A new study Pervasive Defaunation of Forest Remnants in a Tropical Biodiversity Hotspot reports that local extinctions of mammals in Brazil's coastal forests is occuring at an alarming rate despite efforts to protect old growth areas. Voice of America gives us a summary—
The Atlantic forest in Brazil, once a part of the great Amazon basin on the South American continent, is suffering from widespread species loss according to a new study.
Ecologist Carlos Peres with England’s University of East Anglia and then University of Cambridge graduate student Gustavo Canale traveled through the region between 2003 and 2005. They documented 200 of the largest and least disturbed old-growth forest fragments in the vast region of the Atlantic Forest.On average, they found only four of the 18 mammal species they were looking for. Canale, now working in Brazil at the State University of Mato Grosso, says he and Peres drew largely on information from wildlife surveys, camera traps, and interviews with local people.
The scientists were surprised that even in what looked like healthy forest cover, the larger mammals were absent. “The situation was worse than we thought,” Canale said.
“All the charismatic species,” said Peres, “the large primates, the large ungulates, brocket deer, tapirs, giant anteaters, jaguars, the large cats, all of those things are pretty much gone from even fragments that look on the surface of it, okay, in terms of forest cover.”Hunting is the main driver of species loss on lands fragmented by deforestation. Peres says Brazilian law protects forest cover, but not wildlife in the remnant forest patches. Unless that law is changed, he says, the losses will continue.
Here's the study abstract—
Tropical deforestation and forest fragmentation are among the most important biodiversity conservation issues worldwide, yet local extinctions of millions of animal and plant populations stranded in unprotected forest remnants remain poorly explained. Here, we report unprecedented rates of local extinctions of medium to large-bodied mammals in one of the world's most important tropical biodiversity hotspots.
We scrutinized 8,846 person-years of local knowledge to derive patch occupancy data for 18 mammal species within 196 forest patches across a 252,669-km2 study region of the Brazilian Atlantic Forest. We uncovered a staggering rate of local extinctions in the mammal fauna, with only 767 from a possible 3,528 populations still persisting. On average, forest patches retained 3.9 out of 18 potential species occupancies, and geographic ranges had contracted to 0–14.4% of their former distributions, including five large-bodied species that had been extirpated at a regional scale.
Forest fragments were highly accessible to hunters and exposed to edge effects and fires, thereby severely diminishing the predictive power of species-area relationships, with the power model explaining only ~9% of the variation in species richness per patch. Hence, conventional species-area curves provided over-optimistic estimates of species persistence in that most forest fragments had lost species at a much faster rate than predicted by habitat loss alone.
Lead author Carlos Peres gave Reuters about the bottom line—
"This is bad news for conservation." Many animals had vanished even in what seemed big areas of forest with intact tree canopy, he said.
Bad news for conservation. Even when some humans set aside protected areas for "charismatic" species, other humans will hunt them down if there is no law which says they can't. Hunting them down is the default case.

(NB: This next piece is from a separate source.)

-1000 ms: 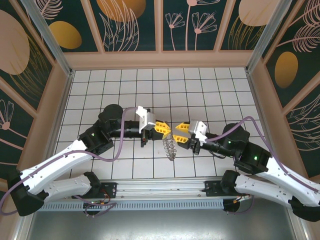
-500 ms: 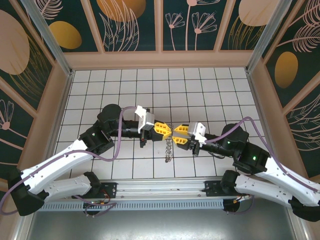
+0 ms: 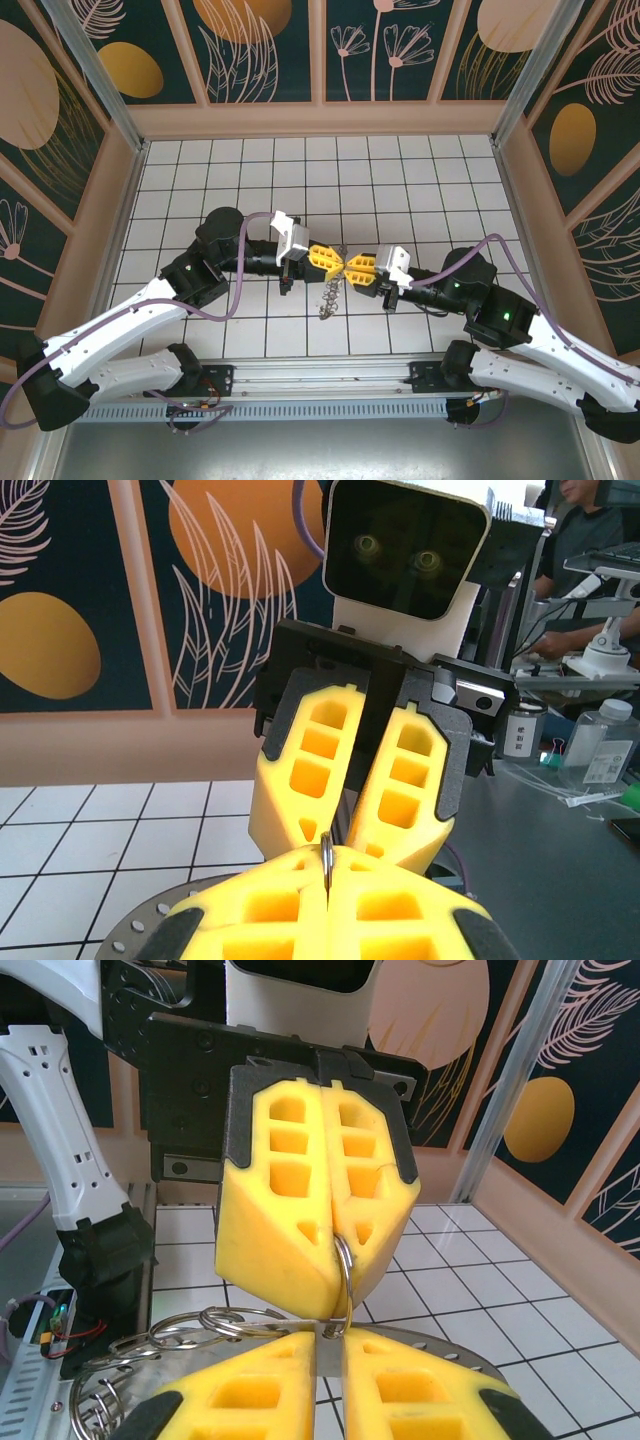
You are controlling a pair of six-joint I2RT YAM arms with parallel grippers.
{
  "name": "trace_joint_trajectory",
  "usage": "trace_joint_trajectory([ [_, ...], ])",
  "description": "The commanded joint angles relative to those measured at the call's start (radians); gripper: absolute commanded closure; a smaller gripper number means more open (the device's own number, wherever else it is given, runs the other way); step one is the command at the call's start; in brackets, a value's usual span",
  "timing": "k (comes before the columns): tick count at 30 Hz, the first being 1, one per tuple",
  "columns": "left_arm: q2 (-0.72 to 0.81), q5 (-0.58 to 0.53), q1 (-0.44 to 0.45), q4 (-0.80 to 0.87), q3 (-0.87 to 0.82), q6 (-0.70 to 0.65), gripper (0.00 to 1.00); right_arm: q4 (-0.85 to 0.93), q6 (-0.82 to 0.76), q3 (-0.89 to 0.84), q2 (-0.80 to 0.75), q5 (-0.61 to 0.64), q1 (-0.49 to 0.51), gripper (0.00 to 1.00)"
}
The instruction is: Put the keys on the keyring
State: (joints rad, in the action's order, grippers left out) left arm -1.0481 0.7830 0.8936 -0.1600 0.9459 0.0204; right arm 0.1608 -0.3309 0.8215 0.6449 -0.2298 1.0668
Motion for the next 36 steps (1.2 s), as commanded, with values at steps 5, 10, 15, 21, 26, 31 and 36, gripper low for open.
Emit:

The scientists urged better conservation. In Brazil, animals survived best in five forest remnants that were protected as parks. "This paper is a very big positive endorsement of more protected areas," Peres said.
Hunting is not allowed in parks. Peres thought putting an economic value on forests might also help.
Measures to place an economic value on forests could help, for instance by making them part of a fight against climate change, he said.
Forests absorb carbon dioxide, the main greenhouse gas, as they grow and release it when they burn or rot. Between 12 and 20 percent of man-made greenhouse gas emissions, most of which come from burning fossil fuels, are caused by deforestation.
Almost 200 nations are looking into ways to protect forests through a U.N. programme called REDD (Reducing Emissions from Deforestation and forest Degradation) that would put a price on carbon stored in trees in developing nations, for example by bringing forests into carbon trading systems.
Peres said that "degradation" in U.N. jargon referred mainly to logging but should be expanded to cover threats to wildlife. "My mission is to put wildlife and biodiversity into that second 'D' of REDD," he said.
Ah, yes — Homo economicus. If you want to protect forests and the species which live within them, you've got to attach a cost to destroying those forests and species. You could accomplish that by putting a price tag on the carbon those forests sequester. Unfortunately for the tapirs, the large ungulates and the howler monkeys [image above], they don't store much carbon. Few people give a damn about them, so they are subject to endless human predation if you don't explicitly outlaw it.
And when properly prepared, these mammals make for a tasty meal, too.
Areas where we can expect wildlife to thrive undisturbed include the Korean DMZ Chernobleand now Fukishima... perhaps the best way to save the Amazon is to spread around our nuclear waste ... kidding of course.